Where do these expectation signals come from? Research from our lab and others suggests that a canonical memory structure, the hippocampus, is involved in both learning predictive associations (e.g. a specific sound predicts a specific image) and using these associations to activate representations of expected images (Kok & Turk-Browne 2018; Aitken & Kok 2022).
Apart from the scientific content, one of the things that makes me happiest as a relatively junior PI is when people in the lab spontaneously help each other with their experiments and analyses. Working with enthusiastic and kind people is such a treat.
CNS: What is the biggest question you still want to see answered in your field of study and how will new technologies help answer it?
Kok: It’s become evident that internal memory signals influence processing in the visual cortex. But how? How are these two different types of signals integrated, or weighted, and how does this result in subjective perception? This is a question that needs to be studied at a fine-grained spatial scale, using ultra high-resolution fMRI, and at a fine-grained temporal scale, combining machine learning techniques with EEG and MEG. This non-invasive neuroimaging in humans should be complemented with single cell recordings in animals, in order to really reveal the neural circuits underlying perception. Importantly, this requires using experimental paradigms that sensitively and specifically probe subjective perception. Even the most high quality neural measurements are useless unless they are accompanied by an experimental design that allows you to dissect the psychological phenomenon you’re interested in.
CNS: What’s next for your research?
Kok: So many ideas, so little time!
A lot of our current research focuses on whether the hippocampus, usually considered a pure memory region, actually influences the way we perceive the world. One avenue we’re taking is to study the communication between the hippocampus and the visual cortex by using ultra high-field fMRI to dissociate feedforward and feedback signals in the medial temporal lobe, which interfaces between the visual cortex and the hippocampus.
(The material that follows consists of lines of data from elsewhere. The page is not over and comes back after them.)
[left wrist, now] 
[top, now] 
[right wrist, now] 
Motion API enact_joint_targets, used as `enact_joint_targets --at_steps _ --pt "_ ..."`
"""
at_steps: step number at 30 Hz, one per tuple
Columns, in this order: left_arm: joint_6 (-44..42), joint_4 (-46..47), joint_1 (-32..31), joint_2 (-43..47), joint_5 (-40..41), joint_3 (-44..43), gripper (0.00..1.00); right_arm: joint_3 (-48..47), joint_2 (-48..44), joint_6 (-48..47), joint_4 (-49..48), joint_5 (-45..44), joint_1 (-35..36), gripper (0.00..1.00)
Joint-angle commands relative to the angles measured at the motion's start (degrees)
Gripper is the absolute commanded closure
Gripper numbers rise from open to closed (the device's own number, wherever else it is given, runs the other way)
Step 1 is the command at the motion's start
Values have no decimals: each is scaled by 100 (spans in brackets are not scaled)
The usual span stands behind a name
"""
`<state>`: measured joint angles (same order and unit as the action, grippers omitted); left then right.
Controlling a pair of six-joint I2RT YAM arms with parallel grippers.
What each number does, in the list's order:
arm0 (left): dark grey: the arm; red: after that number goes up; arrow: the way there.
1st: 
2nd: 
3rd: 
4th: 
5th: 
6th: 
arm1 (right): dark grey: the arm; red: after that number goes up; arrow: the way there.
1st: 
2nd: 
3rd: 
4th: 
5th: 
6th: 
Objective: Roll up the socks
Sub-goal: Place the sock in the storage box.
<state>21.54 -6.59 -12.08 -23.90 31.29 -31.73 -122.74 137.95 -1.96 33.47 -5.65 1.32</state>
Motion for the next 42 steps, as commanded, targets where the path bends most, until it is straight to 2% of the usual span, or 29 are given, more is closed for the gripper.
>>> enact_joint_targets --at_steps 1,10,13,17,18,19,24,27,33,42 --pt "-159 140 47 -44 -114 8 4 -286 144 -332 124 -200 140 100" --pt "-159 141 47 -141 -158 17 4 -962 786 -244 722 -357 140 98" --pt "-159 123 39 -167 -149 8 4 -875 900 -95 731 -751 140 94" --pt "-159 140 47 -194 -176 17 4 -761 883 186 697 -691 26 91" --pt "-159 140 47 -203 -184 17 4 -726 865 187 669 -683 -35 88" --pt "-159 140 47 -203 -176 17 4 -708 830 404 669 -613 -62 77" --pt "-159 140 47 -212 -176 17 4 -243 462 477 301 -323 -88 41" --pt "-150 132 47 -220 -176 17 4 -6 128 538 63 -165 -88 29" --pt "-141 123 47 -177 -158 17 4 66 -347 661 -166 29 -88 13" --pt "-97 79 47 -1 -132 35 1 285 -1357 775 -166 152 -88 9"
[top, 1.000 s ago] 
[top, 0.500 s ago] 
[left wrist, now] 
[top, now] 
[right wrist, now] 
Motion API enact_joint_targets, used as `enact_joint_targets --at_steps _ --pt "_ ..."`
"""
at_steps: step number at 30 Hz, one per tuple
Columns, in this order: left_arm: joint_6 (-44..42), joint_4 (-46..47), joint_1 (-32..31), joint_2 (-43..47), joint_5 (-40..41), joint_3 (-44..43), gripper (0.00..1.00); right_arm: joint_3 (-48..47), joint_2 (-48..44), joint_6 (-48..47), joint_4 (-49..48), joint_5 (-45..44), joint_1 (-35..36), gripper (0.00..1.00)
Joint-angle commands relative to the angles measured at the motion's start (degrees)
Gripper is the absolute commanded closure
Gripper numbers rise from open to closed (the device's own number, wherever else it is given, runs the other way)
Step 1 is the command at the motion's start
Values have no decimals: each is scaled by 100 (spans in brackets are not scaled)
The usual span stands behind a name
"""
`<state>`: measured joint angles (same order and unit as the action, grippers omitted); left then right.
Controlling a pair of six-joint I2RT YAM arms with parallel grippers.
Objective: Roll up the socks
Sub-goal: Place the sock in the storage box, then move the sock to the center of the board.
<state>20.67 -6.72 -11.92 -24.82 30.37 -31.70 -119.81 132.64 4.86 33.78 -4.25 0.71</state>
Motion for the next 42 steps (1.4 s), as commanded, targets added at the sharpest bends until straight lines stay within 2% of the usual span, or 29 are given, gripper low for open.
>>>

We have recently started investigating the temporal dynamics of expectation signals in more detail, using MEG, and we are planning to do more work to try to link neural oscillations to expectations and their effect on subjective perception. This also extends to the involvement of the hippocampus, which is a difficult region to measure with recordings at the scalp (e.g. EEG and MEG) but we are starting some collaborations that will hopefully allow us to test some of our questions in patients who have intracranial depth electrodes implanted for the purpose of epilepsy surgery. These intracranial recordings may also help us look for hippocampal signals in our MEG data, by giving us a better idea of what kind of signals to expect.
Finally, I am intrigued by the idea that perception itself has a memory component to it; after all, our neural signals always lag behind the reality that gave rise to them. This is most strikingly demonstrated by postdictive illusions, where a later input influences how an earlier one is perceived, such as in the cutaneous rabbit illusion. We are planning to investigate the neural correlates of postdiction using fMRI and MEG, which will hopefully shed more light on the way subjective perception is computed in the brain.
CNS: What are you most looking forward to at the CNS annual meeting in Toronto in April?
Kok: Having ping gai at the Queen Mother Cafe!
More seriously, I am looking forward to catching up with friends and colleagues from around the world, and hearing about the latest exciting research being done by the global cognitive neuroscience community.